Atlanta – La sélection marocaine abordera avec un double objectif son dernier match du groupe C de la Coupe du monde 2026 face à Haïti: Décrocher son billet pour les seizièmes de finale et tenter de s’emparer de la première place du groupe.
Après deux sorties convaincantes face au Brésil (1-1) et à l’Ecosse (1-0), les Lions de l’Atlas ont affiché un visage séduisant, fondé sur une maîtrise collective et une capacité à contrôler les différents temps du match.
Le Maroc a, notamment, démontré sa faculté à imposer son rythme, accélérant lorsque la situation l’exige et gérant les temps faibles avec une grande maturité.
Cette maîtrise repose en grande partie sur l’équilibre trouvé au milieu de terrain. Le duo formé par Neil El Aynaoui et Bouaddi incarne parfaitement cette complémentarité entre impact physique, qualité technique et intelligence tactique. Leur activité dans l’entrejeu a permis au Maroc de dominer de longues séquences tout en assurant une couverture efficace devant la défense.
À cette assise collective pourrait s’ajouter l’apport décisif de Azzedine Ounahi. Si le milieu offensif retrouve pleinement son inspiration et sa capacité à casser les lignes par la passe ou le dribble, le potentiel offensif marocain pourrait franchir un nouveau palier.
Les Lions de l’Atlas devront toutefois gagner en efficacité dans le dernier geste. Malgré un volume de jeu intéressant et plusieurs situations créées lors des deux premières journées, la finition demeure un secteur perfectible pour une équipe qui ambitionne non seulement la qualification, mais également la première place du groupe.
Face au Maroc se dressera une sélection haïtienne déjà éliminée après ses défaites contre l’Écosse (0-1) et le Brésil (0-3). Libérés de toute pression comptable, les Grenadiers devraient néanmoins évoluer sans complexe et chercher à terminer leur parcours mondialiste sur une note positive.
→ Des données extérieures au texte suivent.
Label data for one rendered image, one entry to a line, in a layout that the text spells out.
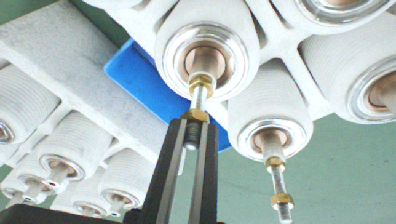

Les Marocains devront notamment surveiller plusieurs éléments capables de faire la différence en transition rapide. L’attaquant Frantzdy Pierrot constitue une menace permanente dans le jeu aérien et dans les duels grâce à sa puissance physique. Autour de lui, les rapides Louicius Don Deedson, Ruben Providence et Wilson Isidor disposent de la vitesse nécessaire pour exploiter les espaces laissés par l’adversaire.
Dans l’entrejeu, Jean-Ricner Bellegarde et Danley Jean Jacques apportent volume de jeu et intensité, tandis que le défenseur central Ricardo Adé demeure l’un des leaders de l’équipe, comme en témoigne sa prestation solide face au Brésil.
Sur le papier, le Maroc part favori. Mais dans une Coupe du monde où chaque détail compte, les Lions de l’Atlas savent qu’ils devront maintenir leur niveau d’exigence pour éviter toute mauvaise surprise et confirmer leurs ambitions dans cette compétition.